Allstate Stockbroker Barred In Misappropriation Investigation
Joseph Murray Snyder III, a Stockbroker with Allstate Financial Services, LLC, was permanently barred from associating with any Financial Industry Regulatory Authority (FINRA) member after consenting to findings that he failed to cooperate with FINRA in their investigation into allegations of Synder’s misappropriation of customer funds. Letter of Acceptance, Waiver, and Consent, No. 2014040233501 (Oct. 16, 2015).
According to the AWC, FINRA had commenced an investigation into Synder’s termination from Allstate in addition to allegations concerning misappropriation of a customer’s cash insurance premium payments, falsification of company records, and the use of his personal credit cards to make installment insurance premium payments.
The AWC stated that on August 28, 2015, FINRA had requested that Snyder appear and provide testimony in connection with their investigation, pursuant to Rule 8210. Snyder’s counsel reportedly reached out to FINRA’s staff on September 8, 2015, indicating that while Snyder had received FINRA’s requests for testimony, he would not be cooperating at any point. Consequently, FINRA found Snyder to be in violation of Rule 8210 and 2010, leading to his bar.
FINRA Stockbrokers like Snyder who do not cooperate with FINRA’s investigations often face a permanent bar from practicing in the securities industry as such lack of cooperation violates FINRA’s Rule 8210 – requiring that no member or person shall fail to provide information or testimony or permit an inspection and copying of books, records, or accounts pursuant to the rule. FINRA typically accompanies a Rule 8210 violation with a Rule 2010 violation when individuals, according to FINRA, do not appear to observe high standards for commercial honor and just and equitable principles of trade.

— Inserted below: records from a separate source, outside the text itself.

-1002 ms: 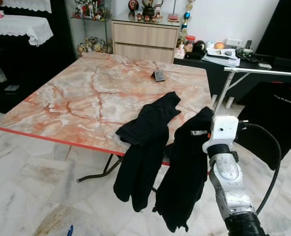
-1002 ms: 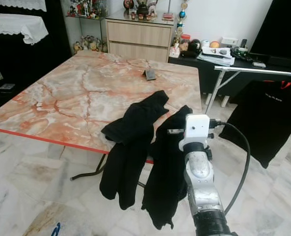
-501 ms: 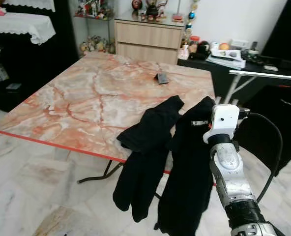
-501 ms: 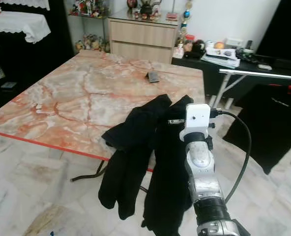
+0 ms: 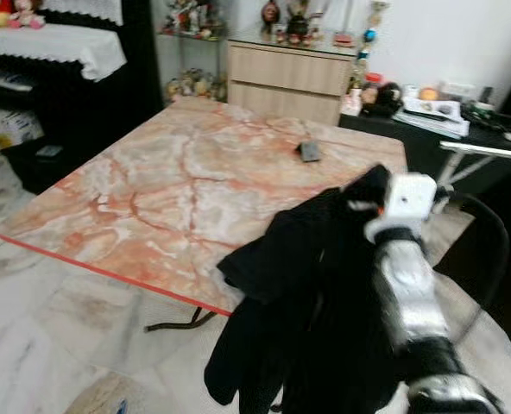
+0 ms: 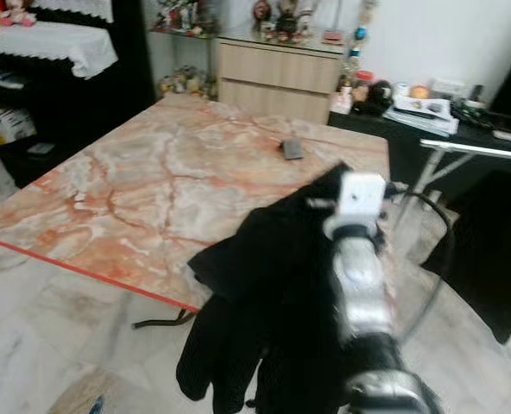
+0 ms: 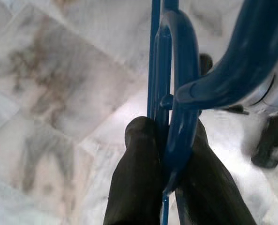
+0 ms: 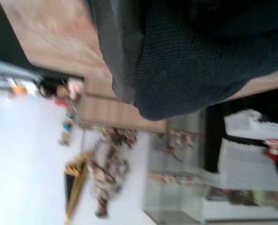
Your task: Hang hanger
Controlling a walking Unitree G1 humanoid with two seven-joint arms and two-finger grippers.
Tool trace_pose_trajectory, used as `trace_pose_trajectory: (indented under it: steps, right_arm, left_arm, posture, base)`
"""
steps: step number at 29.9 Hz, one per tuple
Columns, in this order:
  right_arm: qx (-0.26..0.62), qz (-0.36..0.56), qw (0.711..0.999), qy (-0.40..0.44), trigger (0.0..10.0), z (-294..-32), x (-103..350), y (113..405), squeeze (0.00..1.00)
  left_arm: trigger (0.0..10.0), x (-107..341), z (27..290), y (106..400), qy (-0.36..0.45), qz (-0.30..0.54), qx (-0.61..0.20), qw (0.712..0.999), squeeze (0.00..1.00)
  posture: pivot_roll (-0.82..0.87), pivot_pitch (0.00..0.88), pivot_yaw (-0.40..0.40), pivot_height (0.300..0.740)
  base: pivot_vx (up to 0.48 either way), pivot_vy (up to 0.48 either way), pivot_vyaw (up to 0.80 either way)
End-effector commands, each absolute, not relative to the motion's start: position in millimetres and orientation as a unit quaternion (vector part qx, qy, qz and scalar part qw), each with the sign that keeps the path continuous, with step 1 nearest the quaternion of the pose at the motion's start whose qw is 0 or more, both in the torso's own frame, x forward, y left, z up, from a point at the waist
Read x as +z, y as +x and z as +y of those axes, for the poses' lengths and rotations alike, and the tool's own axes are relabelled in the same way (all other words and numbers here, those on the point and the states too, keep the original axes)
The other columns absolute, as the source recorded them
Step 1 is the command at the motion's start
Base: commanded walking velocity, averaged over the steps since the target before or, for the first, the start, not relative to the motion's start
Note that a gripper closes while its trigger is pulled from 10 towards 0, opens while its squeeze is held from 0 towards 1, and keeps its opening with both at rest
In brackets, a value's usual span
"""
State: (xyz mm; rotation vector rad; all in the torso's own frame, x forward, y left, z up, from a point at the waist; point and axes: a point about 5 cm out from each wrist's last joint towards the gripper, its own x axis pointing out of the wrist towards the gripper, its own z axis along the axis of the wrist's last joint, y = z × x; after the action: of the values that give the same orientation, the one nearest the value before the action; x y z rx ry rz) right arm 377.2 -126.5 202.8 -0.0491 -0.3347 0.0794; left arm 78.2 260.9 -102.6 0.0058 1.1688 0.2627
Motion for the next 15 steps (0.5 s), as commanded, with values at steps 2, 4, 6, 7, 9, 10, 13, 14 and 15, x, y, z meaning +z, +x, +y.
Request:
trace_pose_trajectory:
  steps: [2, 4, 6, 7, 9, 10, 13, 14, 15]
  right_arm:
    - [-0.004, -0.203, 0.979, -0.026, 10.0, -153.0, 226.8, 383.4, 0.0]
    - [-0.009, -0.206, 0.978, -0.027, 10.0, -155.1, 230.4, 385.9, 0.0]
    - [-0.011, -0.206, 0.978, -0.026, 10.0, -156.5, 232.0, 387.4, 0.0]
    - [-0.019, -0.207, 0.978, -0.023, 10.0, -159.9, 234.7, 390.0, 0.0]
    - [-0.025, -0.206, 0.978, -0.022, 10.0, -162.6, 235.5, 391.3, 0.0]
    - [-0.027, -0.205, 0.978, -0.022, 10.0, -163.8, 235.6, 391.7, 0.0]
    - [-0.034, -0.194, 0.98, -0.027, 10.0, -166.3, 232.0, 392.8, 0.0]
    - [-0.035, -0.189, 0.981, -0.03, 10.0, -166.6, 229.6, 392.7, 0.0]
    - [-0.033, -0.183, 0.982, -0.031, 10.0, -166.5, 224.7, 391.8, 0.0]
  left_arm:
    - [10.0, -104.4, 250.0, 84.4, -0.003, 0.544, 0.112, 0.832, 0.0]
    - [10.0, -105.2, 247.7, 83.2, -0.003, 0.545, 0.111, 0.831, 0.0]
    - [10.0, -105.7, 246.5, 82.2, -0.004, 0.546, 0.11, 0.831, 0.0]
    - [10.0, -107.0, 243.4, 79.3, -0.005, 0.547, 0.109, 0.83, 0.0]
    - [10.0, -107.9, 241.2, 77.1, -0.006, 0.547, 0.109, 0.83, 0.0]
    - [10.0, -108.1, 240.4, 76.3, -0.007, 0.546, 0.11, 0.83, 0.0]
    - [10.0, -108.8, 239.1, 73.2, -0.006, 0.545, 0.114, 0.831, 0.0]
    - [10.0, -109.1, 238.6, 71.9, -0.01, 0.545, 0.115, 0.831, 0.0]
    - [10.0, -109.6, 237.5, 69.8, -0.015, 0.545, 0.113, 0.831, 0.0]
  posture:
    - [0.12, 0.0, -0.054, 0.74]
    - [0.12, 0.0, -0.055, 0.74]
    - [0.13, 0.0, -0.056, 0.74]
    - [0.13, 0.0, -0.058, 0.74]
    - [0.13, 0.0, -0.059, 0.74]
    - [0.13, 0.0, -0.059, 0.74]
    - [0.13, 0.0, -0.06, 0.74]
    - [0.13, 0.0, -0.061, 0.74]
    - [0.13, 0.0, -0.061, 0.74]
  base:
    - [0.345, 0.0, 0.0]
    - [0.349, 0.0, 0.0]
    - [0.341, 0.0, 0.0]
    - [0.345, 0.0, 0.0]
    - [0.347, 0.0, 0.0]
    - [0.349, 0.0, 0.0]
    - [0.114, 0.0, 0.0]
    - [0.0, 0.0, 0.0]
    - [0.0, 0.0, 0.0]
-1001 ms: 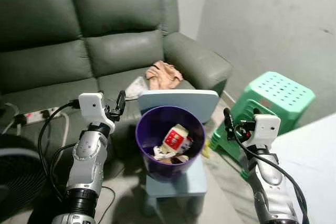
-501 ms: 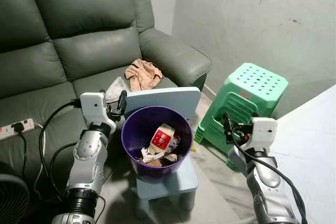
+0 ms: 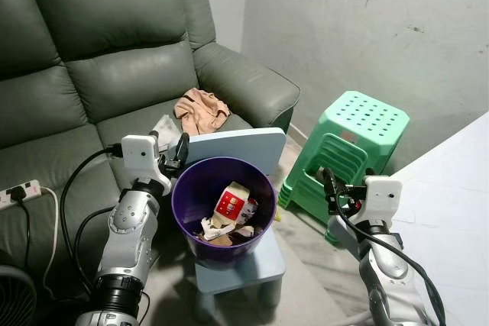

Firms and individuals, not surprisingly, are prohibited from unauthorized use of customer funds, borrowing of a customer’s securities or funds, forgery, non-disclosures or misstatements of material facts, and various deceptions and manipulations. Such conduct can also be found to violate criminal and other civil laws, and be subject to sanction from the federal and state government bodies.
Public disclosure records reveal that Snyder has been subject to three disclosure incidents. On August 18, 2011, he was subject to a civil judgment for $5,326.14. On February 10, 2014, Allstate discharged Snyder in connection with his aforementioned misconduct.